Throughout history, several other members of the Matsushita clan served under the Tokugawa shogunate. Matsushita Kiyokage, the stepfather of famed Tokugawa vassal Ii Naomasa, and Matsushita Yasutsuna were notable retainers. Kiyokage's descendants served as the patriarchs of the Echigo Yoita clan. Another branch descended from Tsugizuna, Tsuna's younger brother, served in the Tosa Yamauchi family, continuing their influence in the Tosa domain (modern-day Kochi Prefecture).

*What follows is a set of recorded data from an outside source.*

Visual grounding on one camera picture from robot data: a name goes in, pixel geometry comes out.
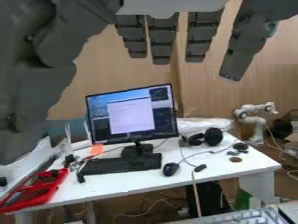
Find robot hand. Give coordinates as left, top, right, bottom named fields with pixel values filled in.
left=0, top=0, right=298, bottom=166

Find computer screen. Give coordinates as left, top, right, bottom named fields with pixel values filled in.
left=84, top=83, right=181, bottom=158

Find orange sticky note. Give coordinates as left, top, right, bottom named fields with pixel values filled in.
left=90, top=143, right=104, bottom=155

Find small black block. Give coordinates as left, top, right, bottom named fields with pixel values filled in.
left=76, top=170, right=87, bottom=184

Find black keyboard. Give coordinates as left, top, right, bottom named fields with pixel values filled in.
left=79, top=152, right=164, bottom=176

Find red tray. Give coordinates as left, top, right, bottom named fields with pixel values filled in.
left=0, top=167, right=71, bottom=214

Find white plastic bag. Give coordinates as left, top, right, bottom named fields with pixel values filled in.
left=176, top=117, right=235, bottom=135

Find white desk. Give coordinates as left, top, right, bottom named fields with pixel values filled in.
left=0, top=131, right=284, bottom=224

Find black mouse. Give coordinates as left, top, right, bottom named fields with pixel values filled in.
left=161, top=161, right=183, bottom=178

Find black headphones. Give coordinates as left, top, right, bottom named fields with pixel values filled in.
left=188, top=127, right=225, bottom=147

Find small black box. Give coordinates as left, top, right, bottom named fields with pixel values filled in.
left=193, top=163, right=208, bottom=173

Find thin stick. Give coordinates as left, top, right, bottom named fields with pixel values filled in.
left=191, top=170, right=204, bottom=218

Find small white jointed device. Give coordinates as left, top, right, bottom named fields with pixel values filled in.
left=233, top=101, right=280, bottom=144

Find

Additionally, a branch of the Matsushita family, descended from Matsushita Naganori, served as retainers to the Ogino Yamanaka Domain in present-day Kanagawa Prefecture. Matsushita Yunobu, from this line, became a notable figure at the end of the Edo period. His descendants remain in Atsugi City.

== Legacy ==
Although the Matsushita clan never achieved the heights of Japan's most powerful samurai families, they played a pivotal role in regional politics, military strategy, and cultural heritage. The family's legacy continues through various branches and descendants who have carried on the Matsushita name into the modern era.

Today, the Matsushita name is most famously associated with Konosuke Matsushita, the founder of Panasonic. However, there is no confirmed direct connection between the industrialist's family and the historic Matsushita samurai clan.